La lueur, en haut, grandissait. À mesure, le chuchottis de voix firmamentaires s’éteignait, un silence énorme pesait sur le plateau Tornadres. Puis, délicate d’abord, une lumière d’en bas parut répondre à l’autre, des franges légères flottant sur la cime des arbres, sur toutes les plantes. C’était d’une navrance délicate et farouche. Aux trois personnages si dissemblables, il vint une impression presque identique de lampes funéraires, de bûcher, d’incendie immense où allait s’engloutir Tornadres et tous ceux qui l’habitaient.
Luce râlait, à peine consciente; il lui vint une grande plainte:
—Oh! j’ai soif!
Il se tourna vers elle; la tendresse de son cœur, son amour pour la Celte montagnarde, lui rendit la force.
Il lutta contre son désir de ne plus bouger, de finir là son existence, à la fenêtre, avec l’allège entre ses poings. Ballottant, il alla prendre un verre d’eau.
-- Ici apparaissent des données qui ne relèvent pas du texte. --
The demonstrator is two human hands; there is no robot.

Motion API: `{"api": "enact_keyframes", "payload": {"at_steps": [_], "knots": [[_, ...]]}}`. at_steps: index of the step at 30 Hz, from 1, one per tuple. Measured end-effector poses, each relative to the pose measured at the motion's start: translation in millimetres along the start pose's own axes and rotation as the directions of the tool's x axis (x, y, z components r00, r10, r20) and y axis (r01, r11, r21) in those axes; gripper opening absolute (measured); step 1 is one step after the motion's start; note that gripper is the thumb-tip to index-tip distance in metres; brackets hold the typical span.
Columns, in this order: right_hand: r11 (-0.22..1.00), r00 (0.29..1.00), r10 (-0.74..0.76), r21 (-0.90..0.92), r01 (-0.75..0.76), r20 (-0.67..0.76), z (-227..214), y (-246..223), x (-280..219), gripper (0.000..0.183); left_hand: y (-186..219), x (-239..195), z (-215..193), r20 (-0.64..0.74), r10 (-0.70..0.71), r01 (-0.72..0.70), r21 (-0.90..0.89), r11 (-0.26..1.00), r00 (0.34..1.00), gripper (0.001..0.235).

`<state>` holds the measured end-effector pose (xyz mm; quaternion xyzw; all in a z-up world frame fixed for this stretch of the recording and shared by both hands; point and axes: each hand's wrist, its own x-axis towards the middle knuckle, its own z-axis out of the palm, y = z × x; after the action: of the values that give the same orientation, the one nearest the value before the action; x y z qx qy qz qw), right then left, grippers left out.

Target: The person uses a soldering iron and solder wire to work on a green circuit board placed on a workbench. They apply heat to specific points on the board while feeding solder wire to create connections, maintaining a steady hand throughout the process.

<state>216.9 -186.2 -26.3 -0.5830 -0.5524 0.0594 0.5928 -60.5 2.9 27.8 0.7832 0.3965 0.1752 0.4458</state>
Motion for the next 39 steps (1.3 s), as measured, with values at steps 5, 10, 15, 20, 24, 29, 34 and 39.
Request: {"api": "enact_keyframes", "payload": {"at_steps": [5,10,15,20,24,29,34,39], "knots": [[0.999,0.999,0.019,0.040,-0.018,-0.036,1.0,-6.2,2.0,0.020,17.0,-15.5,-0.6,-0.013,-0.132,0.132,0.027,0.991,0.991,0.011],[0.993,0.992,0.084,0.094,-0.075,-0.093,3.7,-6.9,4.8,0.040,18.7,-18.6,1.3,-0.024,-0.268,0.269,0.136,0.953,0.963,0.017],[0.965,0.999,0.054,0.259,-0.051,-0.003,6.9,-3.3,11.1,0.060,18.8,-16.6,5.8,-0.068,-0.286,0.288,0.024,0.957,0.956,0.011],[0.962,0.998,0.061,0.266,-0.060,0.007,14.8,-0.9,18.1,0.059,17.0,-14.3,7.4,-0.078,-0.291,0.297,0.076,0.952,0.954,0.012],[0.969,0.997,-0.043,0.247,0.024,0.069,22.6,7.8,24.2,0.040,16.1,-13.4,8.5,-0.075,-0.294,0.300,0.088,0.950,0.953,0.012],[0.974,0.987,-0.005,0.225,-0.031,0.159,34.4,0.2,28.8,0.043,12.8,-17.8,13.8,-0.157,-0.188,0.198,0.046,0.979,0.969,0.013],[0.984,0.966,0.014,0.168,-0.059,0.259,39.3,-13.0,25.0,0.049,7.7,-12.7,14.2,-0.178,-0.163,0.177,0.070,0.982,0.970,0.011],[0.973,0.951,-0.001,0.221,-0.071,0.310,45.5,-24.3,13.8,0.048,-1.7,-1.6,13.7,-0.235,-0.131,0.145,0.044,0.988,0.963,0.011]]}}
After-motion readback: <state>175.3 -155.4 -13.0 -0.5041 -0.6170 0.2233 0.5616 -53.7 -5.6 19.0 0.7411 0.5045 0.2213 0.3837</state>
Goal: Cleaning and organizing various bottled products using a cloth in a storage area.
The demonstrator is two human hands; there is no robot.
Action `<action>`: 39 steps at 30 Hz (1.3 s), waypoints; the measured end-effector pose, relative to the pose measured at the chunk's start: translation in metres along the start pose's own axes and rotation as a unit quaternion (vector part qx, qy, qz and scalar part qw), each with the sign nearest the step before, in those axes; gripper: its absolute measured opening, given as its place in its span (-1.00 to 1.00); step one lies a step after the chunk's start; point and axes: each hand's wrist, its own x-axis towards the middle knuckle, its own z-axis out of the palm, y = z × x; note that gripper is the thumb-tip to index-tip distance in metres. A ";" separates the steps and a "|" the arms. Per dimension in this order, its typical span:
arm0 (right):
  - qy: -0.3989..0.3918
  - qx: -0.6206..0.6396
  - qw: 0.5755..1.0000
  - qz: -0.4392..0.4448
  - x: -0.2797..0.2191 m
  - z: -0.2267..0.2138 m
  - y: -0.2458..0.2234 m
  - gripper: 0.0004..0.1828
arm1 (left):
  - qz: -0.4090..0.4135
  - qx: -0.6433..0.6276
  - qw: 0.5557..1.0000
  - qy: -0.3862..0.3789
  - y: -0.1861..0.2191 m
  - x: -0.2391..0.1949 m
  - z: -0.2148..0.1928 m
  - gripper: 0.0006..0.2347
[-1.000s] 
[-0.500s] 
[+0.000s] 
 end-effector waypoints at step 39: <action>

Et il se questionnait encore, il s’étonnait que l’atmosphère fut fraîche, presque froide, malgré tout ce subtil incendie du ciel et de la terre.
Il rapporta l’eau avec une peine infinie; le verre et sa main étaient si légers qu’il n’avait pas la sensation de tenir quelque chose, qu’il serrait de toute sa force le pied de la coupe.
Il perdit la moitié du liquide en route.
Luce but une gorgée, la rejeta, dans une nausée:
—C’est comme de la poudre de fer ... comme de la rouille!